» **What the exercise asks**: Lines below that hold the word "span" must be copied in full.

» **Data segment**:
·····

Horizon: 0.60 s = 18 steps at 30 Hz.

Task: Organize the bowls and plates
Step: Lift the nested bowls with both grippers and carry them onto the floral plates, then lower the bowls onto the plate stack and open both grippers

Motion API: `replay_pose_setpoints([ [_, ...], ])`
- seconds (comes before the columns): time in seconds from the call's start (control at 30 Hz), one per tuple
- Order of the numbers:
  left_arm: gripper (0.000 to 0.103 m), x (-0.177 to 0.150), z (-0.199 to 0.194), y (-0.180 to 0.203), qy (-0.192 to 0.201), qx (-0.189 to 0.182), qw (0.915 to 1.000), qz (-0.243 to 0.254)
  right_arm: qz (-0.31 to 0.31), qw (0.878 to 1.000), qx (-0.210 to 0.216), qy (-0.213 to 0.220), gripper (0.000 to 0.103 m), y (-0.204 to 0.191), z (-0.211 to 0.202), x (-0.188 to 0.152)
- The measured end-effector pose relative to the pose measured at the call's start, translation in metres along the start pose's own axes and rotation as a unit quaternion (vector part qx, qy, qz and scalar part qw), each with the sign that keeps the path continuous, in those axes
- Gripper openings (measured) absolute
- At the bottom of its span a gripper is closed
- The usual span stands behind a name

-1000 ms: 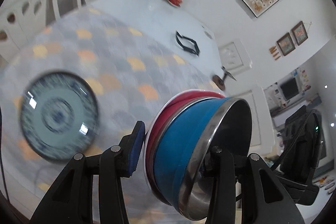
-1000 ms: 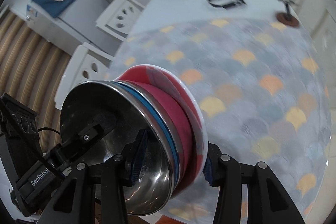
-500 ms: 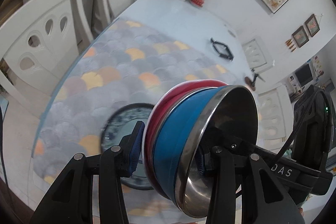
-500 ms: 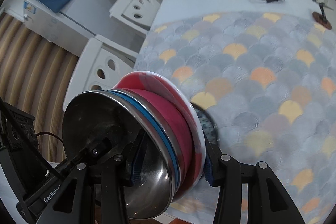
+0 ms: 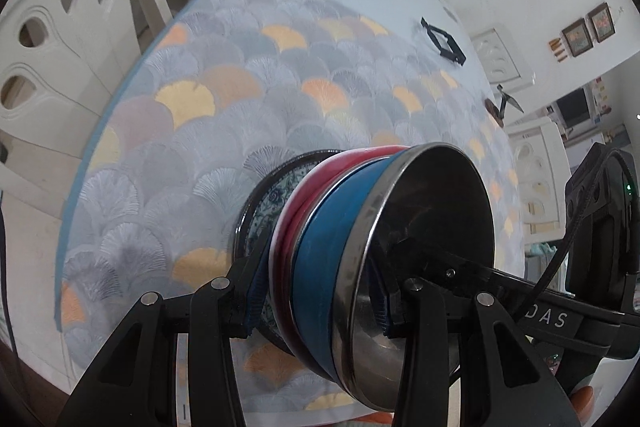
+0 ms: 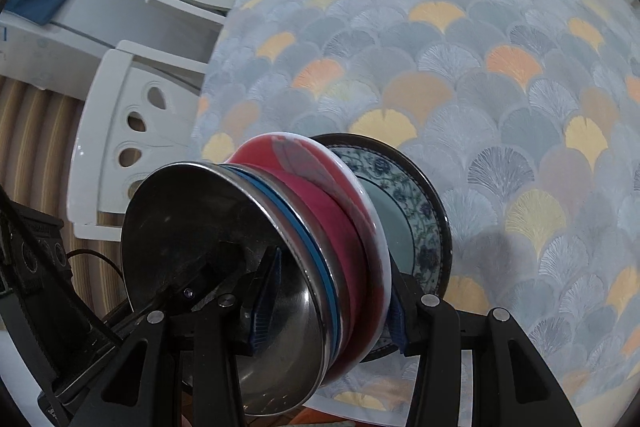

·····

» **Answer section**:
- At the bottom of its span a gripper is closed
- The usual span stands behind a name

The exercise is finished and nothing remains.